CMS Considers Including ASCs in Bundled Payment Models
Surgery centers can submit comments until the end of June
BY ALEX TAIRA | JUNE 2020
The deadline to submit comments on how to design a joint replacement model that incorporates ASCs as participants in the Comprehensive Care for Joint Replacement (CJR) bundled payment model is approaching fast. Interested parties may submit comments until 5:00 pm ET on June 23.
The Centers for Medicare & Medicaid Services (CMS) released a proposed rule on February 20, 2020, with a number of updates to the CJR bundled payment model. Among the updates was a request for comments on a new lower extremity joint replacement (LEJR) model that would include ASCs. While private payers have already implemented numerous bundled payment models incorporating ASCs, this is the first indication that Medicare might be considering a non-fee-for-service (FFS) payment arrangement in the ASC space.

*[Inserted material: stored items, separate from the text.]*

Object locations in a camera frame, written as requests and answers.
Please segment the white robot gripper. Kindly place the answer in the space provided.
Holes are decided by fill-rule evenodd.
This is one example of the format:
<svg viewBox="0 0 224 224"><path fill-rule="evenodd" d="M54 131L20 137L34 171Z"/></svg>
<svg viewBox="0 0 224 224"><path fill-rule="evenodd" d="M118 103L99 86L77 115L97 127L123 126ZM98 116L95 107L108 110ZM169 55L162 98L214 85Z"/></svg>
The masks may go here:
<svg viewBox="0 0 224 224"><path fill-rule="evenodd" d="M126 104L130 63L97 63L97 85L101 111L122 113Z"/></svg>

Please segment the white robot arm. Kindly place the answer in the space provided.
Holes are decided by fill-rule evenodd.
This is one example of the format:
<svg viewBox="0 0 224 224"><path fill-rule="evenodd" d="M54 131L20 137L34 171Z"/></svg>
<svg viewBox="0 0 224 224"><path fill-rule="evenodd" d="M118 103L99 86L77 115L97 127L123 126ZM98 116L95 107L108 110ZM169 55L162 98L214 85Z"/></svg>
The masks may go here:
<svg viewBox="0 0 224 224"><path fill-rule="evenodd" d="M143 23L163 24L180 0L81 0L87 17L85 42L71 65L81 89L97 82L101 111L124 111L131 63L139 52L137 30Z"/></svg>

Bundled Payment Background
In a bundled payment, the payer provides a single, comprehensive payment designed to cover all care and treatment for a discrete episode of care. The episode is usually defined by a specific time period, and the single, all-encompassing payment is designed to promote alignment between all the stakeholders involved with delivering care (i.e., facilities, physicians, post-acute providers, etc.). Rather than being paid separately, the single payment means that all stakeholders have financial incentive to coordinate and deliver the most efficient, high-quality care possible. If they are able to consistently perform the episode of care for less than the bundled payment, they are rewarded by keeping the remaining amount. If the providers are uncoordinated or patients experience adverse events, the providers would lose money by delivering additional care for no additional reimbursement.

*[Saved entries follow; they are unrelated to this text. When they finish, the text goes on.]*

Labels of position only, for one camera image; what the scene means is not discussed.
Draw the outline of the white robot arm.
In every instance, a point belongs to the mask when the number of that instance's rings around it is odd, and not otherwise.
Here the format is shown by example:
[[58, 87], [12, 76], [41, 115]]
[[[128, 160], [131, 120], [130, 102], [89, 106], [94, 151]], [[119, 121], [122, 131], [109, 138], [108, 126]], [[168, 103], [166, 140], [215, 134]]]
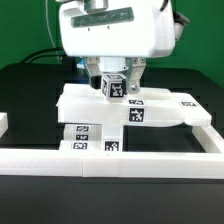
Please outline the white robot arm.
[[56, 0], [67, 55], [81, 57], [91, 81], [105, 73], [126, 73], [135, 94], [148, 58], [166, 57], [189, 19], [171, 0]]

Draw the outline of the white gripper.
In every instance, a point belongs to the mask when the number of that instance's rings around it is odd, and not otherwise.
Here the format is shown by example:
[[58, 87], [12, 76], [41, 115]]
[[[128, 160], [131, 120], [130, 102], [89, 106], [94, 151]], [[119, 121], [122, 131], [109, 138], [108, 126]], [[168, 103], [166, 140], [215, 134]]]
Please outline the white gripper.
[[61, 5], [59, 24], [66, 54], [85, 57], [93, 89], [101, 88], [96, 56], [134, 57], [126, 58], [126, 88], [138, 92], [145, 58], [168, 56], [175, 47], [170, 0], [108, 0], [107, 9], [95, 12], [85, 10], [84, 0], [73, 0]]

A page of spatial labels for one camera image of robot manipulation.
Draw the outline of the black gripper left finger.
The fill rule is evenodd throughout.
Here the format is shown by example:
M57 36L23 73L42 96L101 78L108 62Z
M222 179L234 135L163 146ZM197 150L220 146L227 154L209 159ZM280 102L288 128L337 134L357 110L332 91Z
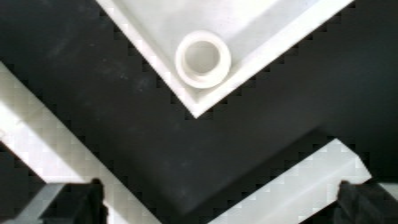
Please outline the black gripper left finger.
M89 183L49 183L39 190L12 224L106 224L105 187Z

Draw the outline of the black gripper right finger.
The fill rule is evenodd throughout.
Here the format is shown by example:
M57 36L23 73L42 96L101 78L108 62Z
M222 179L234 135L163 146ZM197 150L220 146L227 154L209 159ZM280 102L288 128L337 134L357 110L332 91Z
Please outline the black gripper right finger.
M334 224L398 224L398 183L343 182Z

CMS began implementing bundled payment models after the passage of the Patient Protection and Affordable Care Act (ACA), which directed the agency to establish a voluntary pilot program. This program, the Bundled Payment for Care Improvement (BPCI) initiative, began in 2013, with the first phase of the model focused on inpatient stays at acute care hospitals. Later phases of the model incorporated more advanced pricing methodology and extended the episode of care to post-acute settings such as skilled nursing and inpatient rehabilitation.

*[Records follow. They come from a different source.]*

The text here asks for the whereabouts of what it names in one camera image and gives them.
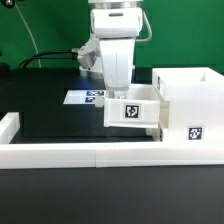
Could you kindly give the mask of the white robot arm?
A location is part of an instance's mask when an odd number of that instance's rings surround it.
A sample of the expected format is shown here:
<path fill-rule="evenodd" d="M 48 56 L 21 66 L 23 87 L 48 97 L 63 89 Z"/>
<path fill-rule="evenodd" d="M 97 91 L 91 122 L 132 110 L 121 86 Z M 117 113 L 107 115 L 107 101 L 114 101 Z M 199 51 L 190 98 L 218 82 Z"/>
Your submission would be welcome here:
<path fill-rule="evenodd" d="M 83 69 L 101 63 L 106 90 L 122 99 L 132 79 L 136 38 L 143 26 L 143 0 L 88 0 L 90 38 L 78 51 Z"/>

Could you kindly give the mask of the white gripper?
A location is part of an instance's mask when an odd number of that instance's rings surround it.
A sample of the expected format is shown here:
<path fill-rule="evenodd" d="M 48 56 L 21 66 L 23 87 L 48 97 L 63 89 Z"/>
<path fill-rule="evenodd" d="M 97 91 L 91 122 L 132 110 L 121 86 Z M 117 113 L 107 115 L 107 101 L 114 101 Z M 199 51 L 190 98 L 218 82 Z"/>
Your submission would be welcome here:
<path fill-rule="evenodd" d="M 107 90 L 124 99 L 131 84 L 135 39 L 143 26 L 140 7 L 93 9 L 91 28 L 99 51 Z"/>

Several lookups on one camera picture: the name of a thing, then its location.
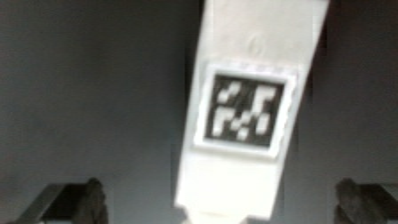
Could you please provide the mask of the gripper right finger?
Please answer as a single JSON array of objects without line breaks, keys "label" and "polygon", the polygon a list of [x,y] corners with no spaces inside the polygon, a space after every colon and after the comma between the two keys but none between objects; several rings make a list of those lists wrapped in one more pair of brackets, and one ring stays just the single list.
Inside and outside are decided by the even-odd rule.
[{"label": "gripper right finger", "polygon": [[334,224],[398,224],[398,183],[335,184]]}]

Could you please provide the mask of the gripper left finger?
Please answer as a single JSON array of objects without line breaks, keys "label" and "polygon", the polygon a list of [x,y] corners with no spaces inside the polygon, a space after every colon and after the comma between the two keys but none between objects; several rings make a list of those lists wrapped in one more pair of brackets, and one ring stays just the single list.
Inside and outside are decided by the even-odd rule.
[{"label": "gripper left finger", "polygon": [[108,224],[103,184],[49,184],[16,219],[16,224]]}]

CMS introduced the CJR model in April 2016 and took a step farther than BPCI by making participation mandatory for hospitals within certain metropolitan statistical areas. For approximately 800 hospitals, a 90-day bundled payment episode would automatically be triggered by discharge under a major joint replacement diagnosis-related group. In 2017, in response to opposition to the mandatory participation structure, the new administration reduced the number of mandatory metropolitan statistical areas from 67 to 34.